Instructions to follow — Your copy should hold exactly the lines from the beginning of the listing below through the line with "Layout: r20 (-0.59", without any pictures.

The data —
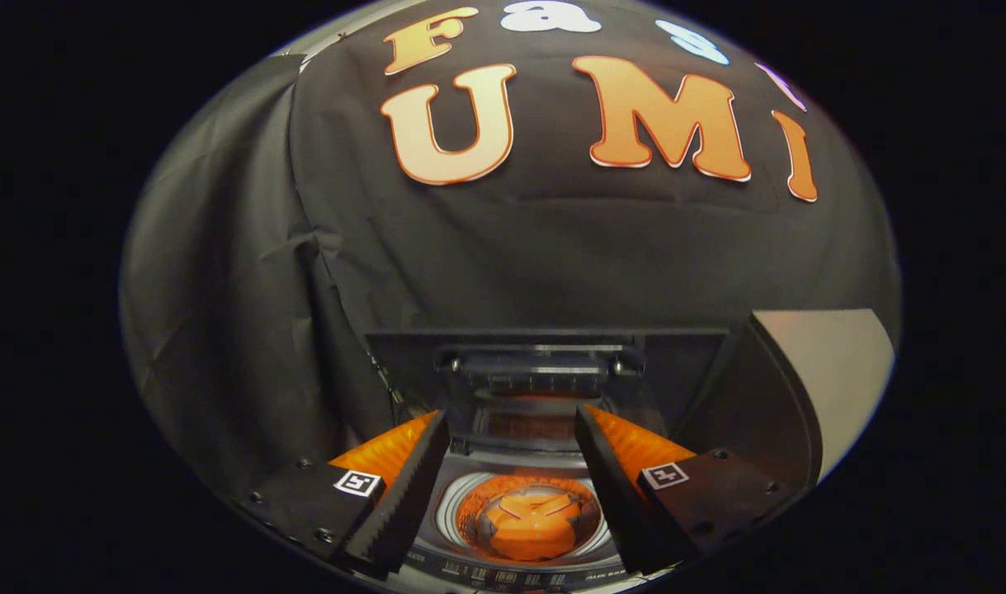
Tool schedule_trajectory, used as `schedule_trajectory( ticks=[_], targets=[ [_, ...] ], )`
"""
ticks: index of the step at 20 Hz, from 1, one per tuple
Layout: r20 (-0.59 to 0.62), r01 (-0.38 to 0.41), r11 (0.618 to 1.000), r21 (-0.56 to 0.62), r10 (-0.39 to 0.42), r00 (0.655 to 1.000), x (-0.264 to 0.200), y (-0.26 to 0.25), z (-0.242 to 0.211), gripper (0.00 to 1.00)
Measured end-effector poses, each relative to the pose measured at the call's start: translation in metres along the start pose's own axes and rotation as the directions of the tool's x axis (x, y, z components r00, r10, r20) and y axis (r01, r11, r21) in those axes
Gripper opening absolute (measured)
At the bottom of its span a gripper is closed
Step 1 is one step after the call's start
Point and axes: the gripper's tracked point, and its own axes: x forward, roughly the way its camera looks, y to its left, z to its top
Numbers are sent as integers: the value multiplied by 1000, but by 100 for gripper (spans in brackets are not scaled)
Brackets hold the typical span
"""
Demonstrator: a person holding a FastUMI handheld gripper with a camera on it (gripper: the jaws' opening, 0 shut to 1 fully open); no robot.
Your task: Put the clothes into the washing machine and then close the washing machine lid.
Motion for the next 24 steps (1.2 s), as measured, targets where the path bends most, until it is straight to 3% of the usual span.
schedule_trajectory(
  ticks=[9,16,24],
  targets=[
    [56,46,999,25,-47,997,43,0,45,99],
    [36,122,991,45,-124,992,85,-20,52,97],
    [24,156,987,41,-157,987,90,-23,50,99]
  ],
)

Your solution —
Tool schedule_trajectory, used as `schedule_trajectory( ticks=[_], targets=[ [_, ...] ], )`
"""
ticks: index of the step at 20 Hz, from 1, one per tuple
Layout: r20 (-0.59 to 0.62), r01 (-0.38 to 0.41), r11 (0.618 to 1.000), r21 (-0.56 to 0.62), r10 (-0.39 to 0.42), r00 (0.655 to 1.000), x (-0.264 to 0.200), y (-0.26 to 0.25), z (-0.242 to 0.211), gripper (0.00 to 1.00)

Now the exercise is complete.